印刷用ページを表示する 2009年3月3日掲載

 お椀(わん)を伏せた形の鍋山(なべやま)のふもと。
 大勢(おおぜい)の里人(さとびと)が、新しい溜め池を作ろうと、一生懸命働いているうちに、山のような大岩にぶつかってしまい、動かしもならず、壊(こわ)しもならず、すっかり困っておりました。
 そこへ通りかかった旅のお坊さんがわけを聞くと、
 「よしっ、わしが取り除(の)けてやろう」
 言いながら、岩に手をかけたと思うと、柔(やわら)かいお餅でも引(ひ)き千切(ちぎ)るように、つかんでは投げ、つかんでは投げ、山に向かって投げ始めました。肝(きも)をつぶした人々が、あれよあれよと見ている間に、さしもの大岩もばらばらに壊(こわ)れ砕(くだ)けて、影も形もなくなってしまいました。

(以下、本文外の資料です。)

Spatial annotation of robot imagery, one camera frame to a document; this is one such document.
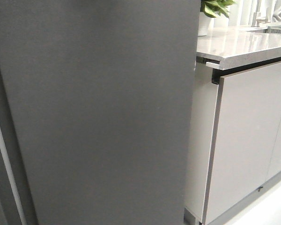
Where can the grey stone countertop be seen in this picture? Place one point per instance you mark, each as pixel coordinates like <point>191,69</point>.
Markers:
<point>232,47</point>

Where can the metal sink faucet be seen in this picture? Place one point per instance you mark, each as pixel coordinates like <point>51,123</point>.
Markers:
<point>257,19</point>

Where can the grey cabinet door near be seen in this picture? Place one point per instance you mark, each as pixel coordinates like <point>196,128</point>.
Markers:
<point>248,116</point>

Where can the dark grey fridge door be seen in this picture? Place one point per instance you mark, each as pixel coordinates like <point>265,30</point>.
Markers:
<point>16,204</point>
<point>100,95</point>

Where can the white ribbed plant pot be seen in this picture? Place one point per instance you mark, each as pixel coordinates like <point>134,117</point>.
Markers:
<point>204,22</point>

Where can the white cabinet side panel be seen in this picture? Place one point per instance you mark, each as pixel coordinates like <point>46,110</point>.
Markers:
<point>202,121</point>

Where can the green potted plant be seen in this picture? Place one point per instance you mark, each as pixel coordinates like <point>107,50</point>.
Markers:
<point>216,8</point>

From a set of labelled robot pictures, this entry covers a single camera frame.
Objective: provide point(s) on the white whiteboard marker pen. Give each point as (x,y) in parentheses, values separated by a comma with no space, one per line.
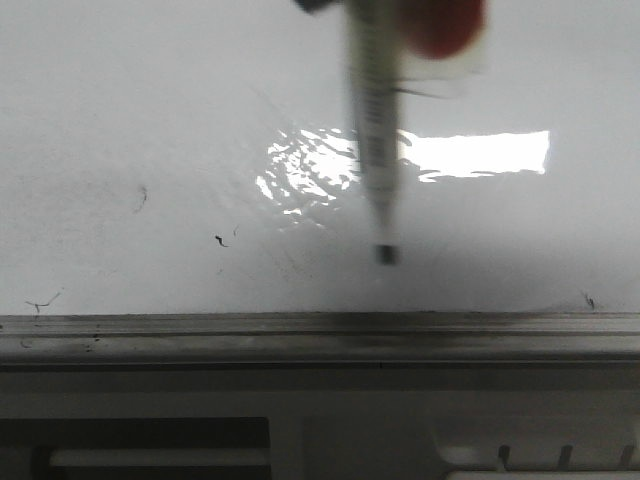
(395,48)

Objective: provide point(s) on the white whiteboard with aluminium frame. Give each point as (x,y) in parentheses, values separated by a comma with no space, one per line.
(179,185)

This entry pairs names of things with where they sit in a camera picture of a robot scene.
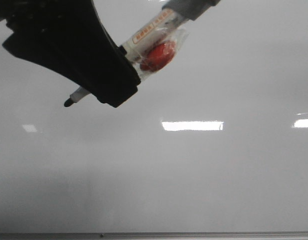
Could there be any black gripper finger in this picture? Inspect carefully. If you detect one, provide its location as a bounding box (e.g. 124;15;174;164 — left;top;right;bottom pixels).
0;0;140;107

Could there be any white black whiteboard marker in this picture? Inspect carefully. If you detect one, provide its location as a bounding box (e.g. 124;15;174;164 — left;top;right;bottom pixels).
64;0;217;107

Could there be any red taped pad on marker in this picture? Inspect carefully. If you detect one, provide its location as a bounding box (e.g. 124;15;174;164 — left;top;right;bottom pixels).
140;41;176;73

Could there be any aluminium whiteboard bottom frame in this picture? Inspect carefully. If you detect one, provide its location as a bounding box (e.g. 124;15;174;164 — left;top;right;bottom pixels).
0;231;308;240

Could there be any white whiteboard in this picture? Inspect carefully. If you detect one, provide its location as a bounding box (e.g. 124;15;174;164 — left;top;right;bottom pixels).
0;0;308;233

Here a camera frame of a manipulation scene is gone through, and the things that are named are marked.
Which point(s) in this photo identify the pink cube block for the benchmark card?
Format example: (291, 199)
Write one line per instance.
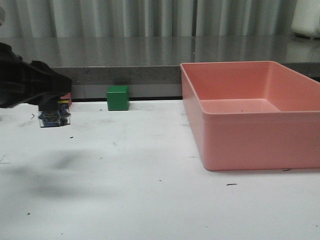
(67, 99)

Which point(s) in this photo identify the yellow mushroom push button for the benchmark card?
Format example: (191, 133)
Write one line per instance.
(54, 113)

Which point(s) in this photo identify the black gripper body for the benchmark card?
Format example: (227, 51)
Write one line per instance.
(34, 83)

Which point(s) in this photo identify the white appliance on counter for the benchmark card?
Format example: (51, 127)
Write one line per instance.
(306, 18)

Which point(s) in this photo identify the grey stone countertop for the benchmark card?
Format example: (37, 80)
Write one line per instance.
(157, 60)

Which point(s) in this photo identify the pink plastic bin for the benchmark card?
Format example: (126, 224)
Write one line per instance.
(252, 115)

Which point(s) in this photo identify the green cube block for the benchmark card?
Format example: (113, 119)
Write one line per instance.
(118, 98)

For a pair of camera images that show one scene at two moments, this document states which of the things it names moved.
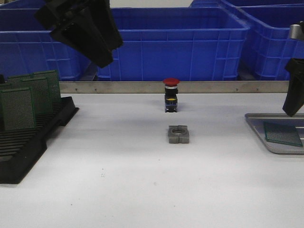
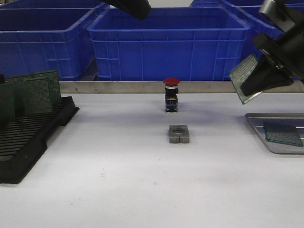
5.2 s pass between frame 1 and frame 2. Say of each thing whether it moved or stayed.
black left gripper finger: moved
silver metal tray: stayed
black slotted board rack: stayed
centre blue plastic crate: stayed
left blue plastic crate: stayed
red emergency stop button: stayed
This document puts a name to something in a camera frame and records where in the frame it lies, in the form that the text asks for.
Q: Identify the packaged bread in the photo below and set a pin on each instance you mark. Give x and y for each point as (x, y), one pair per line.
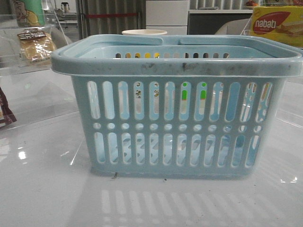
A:
(36, 46)

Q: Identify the light blue plastic basket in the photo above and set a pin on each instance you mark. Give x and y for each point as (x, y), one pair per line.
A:
(177, 105)

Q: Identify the white paper cup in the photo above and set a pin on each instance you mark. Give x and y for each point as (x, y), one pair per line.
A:
(144, 32)

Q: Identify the green and yellow snack bag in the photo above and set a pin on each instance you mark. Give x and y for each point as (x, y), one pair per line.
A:
(29, 13)

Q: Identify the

 お坊さんはにっこりうなずくと、里人がお礼を言う暇(ひま)もなく立ち去りました。後には、指型(ゆびがた)のついた石ころが山肌(やまはだ)いっぱいに転がっていたということです。


※ この「岸和田のむかし話」は市制70周年を記念して平成4年11月に刊行された本をWeb化したもので、岸和田に伝わる昔話や、発刊時に創作された話を収録しています。
あくまでも昔話ですので、必ずしも史実に基づいているものではありません。